* Assigned task
For this exercise, restate word for word only the lines from the first line of the data to the line containing "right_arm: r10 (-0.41".

* Dataset content
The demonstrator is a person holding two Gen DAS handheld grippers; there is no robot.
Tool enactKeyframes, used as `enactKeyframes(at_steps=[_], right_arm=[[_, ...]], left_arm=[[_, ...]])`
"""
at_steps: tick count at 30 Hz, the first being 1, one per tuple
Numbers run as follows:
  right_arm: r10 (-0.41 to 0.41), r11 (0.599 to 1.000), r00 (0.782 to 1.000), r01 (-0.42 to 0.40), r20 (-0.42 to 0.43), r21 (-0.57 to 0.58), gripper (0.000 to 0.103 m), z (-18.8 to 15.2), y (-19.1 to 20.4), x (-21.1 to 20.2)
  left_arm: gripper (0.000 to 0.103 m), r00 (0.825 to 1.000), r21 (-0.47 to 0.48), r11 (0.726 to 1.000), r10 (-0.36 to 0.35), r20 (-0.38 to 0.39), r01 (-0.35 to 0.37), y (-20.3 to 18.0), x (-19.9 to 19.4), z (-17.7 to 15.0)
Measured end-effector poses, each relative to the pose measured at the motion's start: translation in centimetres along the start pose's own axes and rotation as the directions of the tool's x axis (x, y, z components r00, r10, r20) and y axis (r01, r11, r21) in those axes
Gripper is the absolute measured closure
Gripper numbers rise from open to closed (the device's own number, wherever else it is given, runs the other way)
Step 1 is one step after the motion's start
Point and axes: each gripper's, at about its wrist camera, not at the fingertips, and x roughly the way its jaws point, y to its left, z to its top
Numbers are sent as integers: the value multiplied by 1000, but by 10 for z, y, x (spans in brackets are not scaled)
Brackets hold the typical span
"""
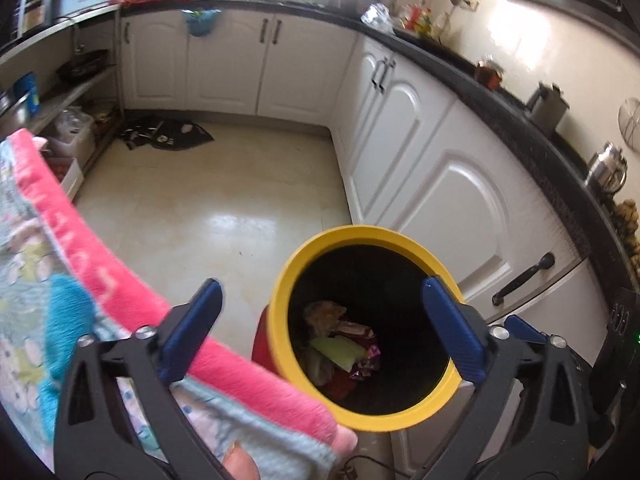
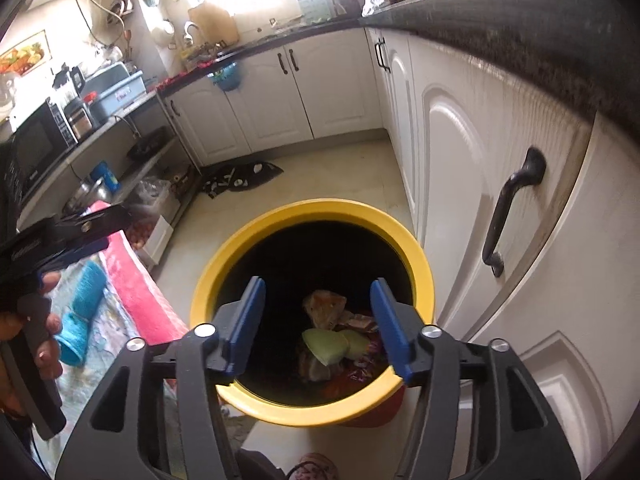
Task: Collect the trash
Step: 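Move both open tools back over the bed toward the blue cloth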
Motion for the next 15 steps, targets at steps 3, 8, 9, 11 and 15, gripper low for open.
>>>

* Solution
The demonstrator is a person holding two Gen DAS handheld grippers; there is no robot.
Tool enactKeyframes, used as `enactKeyframes(at_steps=[_], right_arm=[[_, ...]], left_arm=[[_, ...]])`
"""
at_steps: tick count at 30 Hz, the first being 1, one per tuple
Numbers run as follows:
  right_arm: r10 (-0.41 to 0.41), r11 (0.599 to 1.000), r00 (0.782 to 1.000), r01 (-0.42 to 0.40), r20 (-0.42 to 0.43), r21 (-0.57 to 0.58), gripper (0.000 to 0.103 m), z (-18.8 to 15.2), y (-19.1 to 20.4), x (-21.1 to 20.2)

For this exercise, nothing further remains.